Aim of the task :: Transcribe every line of the records verbatim.

Data provided ::
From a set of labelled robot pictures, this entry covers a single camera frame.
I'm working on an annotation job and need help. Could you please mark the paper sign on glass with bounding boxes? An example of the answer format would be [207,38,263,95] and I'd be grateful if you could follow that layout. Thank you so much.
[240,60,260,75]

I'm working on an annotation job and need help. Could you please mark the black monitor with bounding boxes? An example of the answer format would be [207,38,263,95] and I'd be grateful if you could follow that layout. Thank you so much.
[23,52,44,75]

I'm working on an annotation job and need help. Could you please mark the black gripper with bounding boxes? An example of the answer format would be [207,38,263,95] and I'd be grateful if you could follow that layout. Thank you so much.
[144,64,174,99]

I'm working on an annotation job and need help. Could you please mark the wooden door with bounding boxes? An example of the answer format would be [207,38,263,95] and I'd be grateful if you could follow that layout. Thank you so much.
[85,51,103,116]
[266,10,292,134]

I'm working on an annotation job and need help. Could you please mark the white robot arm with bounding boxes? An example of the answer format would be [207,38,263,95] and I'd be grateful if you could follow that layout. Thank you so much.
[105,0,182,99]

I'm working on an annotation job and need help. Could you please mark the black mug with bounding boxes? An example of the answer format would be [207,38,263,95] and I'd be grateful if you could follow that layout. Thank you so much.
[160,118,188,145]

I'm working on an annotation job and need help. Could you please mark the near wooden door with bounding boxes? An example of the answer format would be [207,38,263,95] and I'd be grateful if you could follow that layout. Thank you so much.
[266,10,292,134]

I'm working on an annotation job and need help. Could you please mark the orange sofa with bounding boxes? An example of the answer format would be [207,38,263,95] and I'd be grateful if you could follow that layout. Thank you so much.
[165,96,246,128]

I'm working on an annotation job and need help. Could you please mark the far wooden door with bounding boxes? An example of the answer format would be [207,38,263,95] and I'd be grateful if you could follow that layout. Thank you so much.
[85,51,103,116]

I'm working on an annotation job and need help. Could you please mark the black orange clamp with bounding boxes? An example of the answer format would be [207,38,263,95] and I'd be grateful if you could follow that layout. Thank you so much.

Result below ::
From a set of labelled robot pictures, this entry covers a single camera frame.
I'm working on an annotation job and need help. Could you please mark the paper sign on glass with bounding boxes? An example of the answer format would be [207,38,263,95] and I'd be grateful if you could follow that layout. Thank you so much.
[240,60,260,75]

I'm working on an annotation job and need help. Could you please mark the black monitor with bounding boxes? An example of the answer format would be [207,38,263,95] and I'd be grateful if you could follow that layout. Thank you so much.
[23,52,44,75]

I'm working on an annotation job and need help. Could you please mark the black gripper with bounding boxes? An example of the answer format would be [207,38,263,95] and I'd be grateful if you could follow that layout. Thank you so much.
[144,64,174,99]

I'm working on an annotation job and need help. Could you please mark the wooden door with bounding boxes? An example of the answer format would be [207,38,263,95] and I'd be grateful if you could follow that layout. Thank you so much.
[85,51,103,116]
[266,10,292,134]

I'm working on an annotation job and need help. Could you please mark the white robot arm with bounding boxes? An example of the answer format would be [207,38,263,95] and I'd be grateful if you could follow that layout. Thank you so much.
[105,0,182,99]

I'm working on an annotation job and need help. Could you please mark the black mug with bounding boxes? An example of the answer format would be [207,38,263,95] and I'd be grateful if you could follow that layout. Thank you so much.
[160,118,188,145]

I'm working on an annotation job and need help. Could you please mark the near wooden door with bounding boxes? An example of the answer format would be [207,38,263,95] and I'd be grateful if you could follow that layout. Thank you so much.
[266,10,292,134]

I'm working on an annotation job and need help. Could you please mark the orange sofa with bounding boxes? An example of the answer format would be [207,38,263,95] and I'd be grateful if you could follow that layout. Thank you so much.
[165,96,246,128]

I'm working on an annotation job and need help. Could you please mark the far wooden door with bounding boxes? An example of the answer format would be [207,38,263,95] and I'd be grateful if you could follow that layout. Thank you so much.
[85,51,103,116]

I'm working on an annotation job and need help. Could you please mark the black orange clamp with bounding boxes? An example of the answer format would be [207,38,263,95] and I'd be grateful if you could follow that layout. Thank you so much.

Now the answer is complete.